Exercise aim: Would you output all the lines below precisely as they stand, leaving each picture out?

Data shown:
^^^^^^^^^^^^^^^^
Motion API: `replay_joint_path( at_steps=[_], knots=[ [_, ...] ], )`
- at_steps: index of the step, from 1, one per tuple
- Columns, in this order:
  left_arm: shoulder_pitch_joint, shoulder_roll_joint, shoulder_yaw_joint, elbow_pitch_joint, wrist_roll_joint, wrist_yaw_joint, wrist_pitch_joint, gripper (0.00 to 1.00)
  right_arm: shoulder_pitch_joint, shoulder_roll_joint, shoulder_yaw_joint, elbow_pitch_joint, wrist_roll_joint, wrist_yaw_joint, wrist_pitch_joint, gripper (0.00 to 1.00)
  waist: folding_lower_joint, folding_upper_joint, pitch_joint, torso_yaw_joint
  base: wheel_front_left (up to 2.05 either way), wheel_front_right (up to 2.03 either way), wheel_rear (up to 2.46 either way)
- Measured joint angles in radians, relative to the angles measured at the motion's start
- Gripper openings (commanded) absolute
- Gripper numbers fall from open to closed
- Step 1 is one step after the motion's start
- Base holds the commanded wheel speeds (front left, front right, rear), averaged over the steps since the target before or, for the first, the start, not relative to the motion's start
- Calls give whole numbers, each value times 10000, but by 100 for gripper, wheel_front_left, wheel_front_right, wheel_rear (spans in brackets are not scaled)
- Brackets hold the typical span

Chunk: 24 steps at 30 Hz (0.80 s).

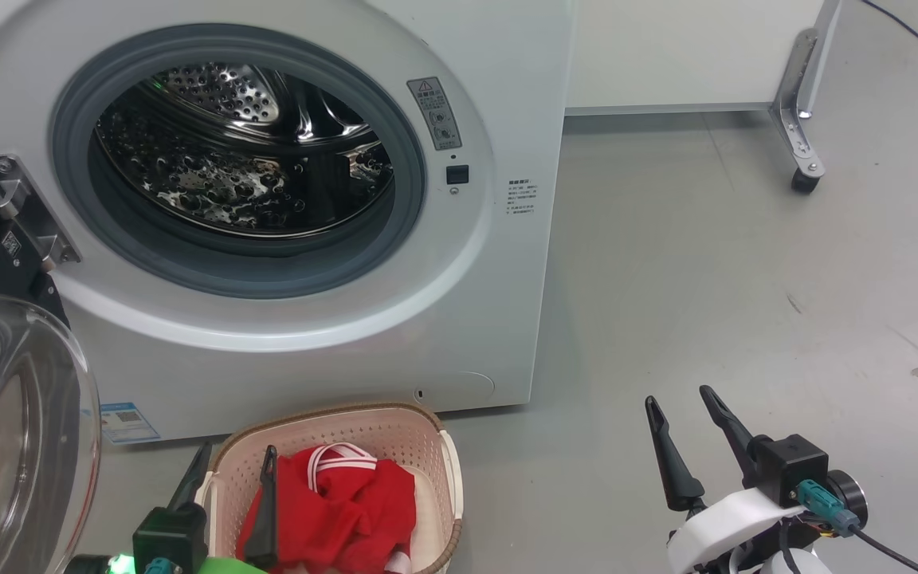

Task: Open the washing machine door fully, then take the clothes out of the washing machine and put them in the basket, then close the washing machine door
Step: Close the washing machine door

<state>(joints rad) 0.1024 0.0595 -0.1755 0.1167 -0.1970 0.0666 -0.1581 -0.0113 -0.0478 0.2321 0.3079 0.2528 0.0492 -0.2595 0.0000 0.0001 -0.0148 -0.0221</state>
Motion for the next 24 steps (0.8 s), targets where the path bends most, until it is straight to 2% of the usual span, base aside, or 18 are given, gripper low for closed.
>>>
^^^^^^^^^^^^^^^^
Result:
Motion API: `replay_joint_path( at_steps=[_], knots=[ [_, ...] ], )`
- at_steps: index of the step, from 1, one per tuple
- Columns, in this order:
  left_arm: shoulder_pitch_joint, shoulder_roll_joint, shoulder_yaw_joint, elbow_pitch_joint, wrist_roll_joint, wrist_yaw_joint, wrist_pitch_joint, gripper (0.00 to 1.00)
  right_arm: shoulder_pitch_joint, shoulder_roll_joint, shoulder_yaw_joint, elbow_pitch_joint, wrist_roll_joint, wrist_yaw_joint, wrist_pitch_joint, gripper (0.00 to 1.00)
  waist: folding_lower_joint, folding_upper_joint, pitch_joint, torso_yaw_joint
  base: wheel_front_left (up to 2.05 either way), wheel_front_right (up to 2.03 either way), wheel_rear (up to 2.46 either way)
- Measured joint angles in radians, relative to the angles measured at the motion's start
- Gripper openings (commanded) absolute
- Gripper numbers fall from open to closed
- Step 1 is one step after the motion's start
- Base holds the commanded wheel speeds (front left, front right, rear), averaged over the steps since the target before or, for the first, the start, not relative to the motion's start
- Calls give whole numbers, each value times 10000, but by 100 for gripper, wheel_front_left, wheel_front_right, wheel_rear (spans in brackets are not scaled)
- Brackets hold the typical span

Chunk: 24 steps at 30 Hz (0.80 s).


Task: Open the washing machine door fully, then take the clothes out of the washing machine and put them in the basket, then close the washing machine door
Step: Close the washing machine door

<state>(joints rad) 0.1024 0.0595 -0.1755 0.1167 -0.1970 0.0666 -0.1581 -0.0113 -0.0478 0.2321 0.3079 0.2528 0.0492 -0.2595 0.0000 0.0001 -0.0148 -0.0221</state>
Motion for the next 24 steps (0.8 s), targets where the path bends most, until it is straight to 2% of the usual span, base aside, or 18 are given, gripper low for closed.
>>>

What appears above is the complete answer to the exercise.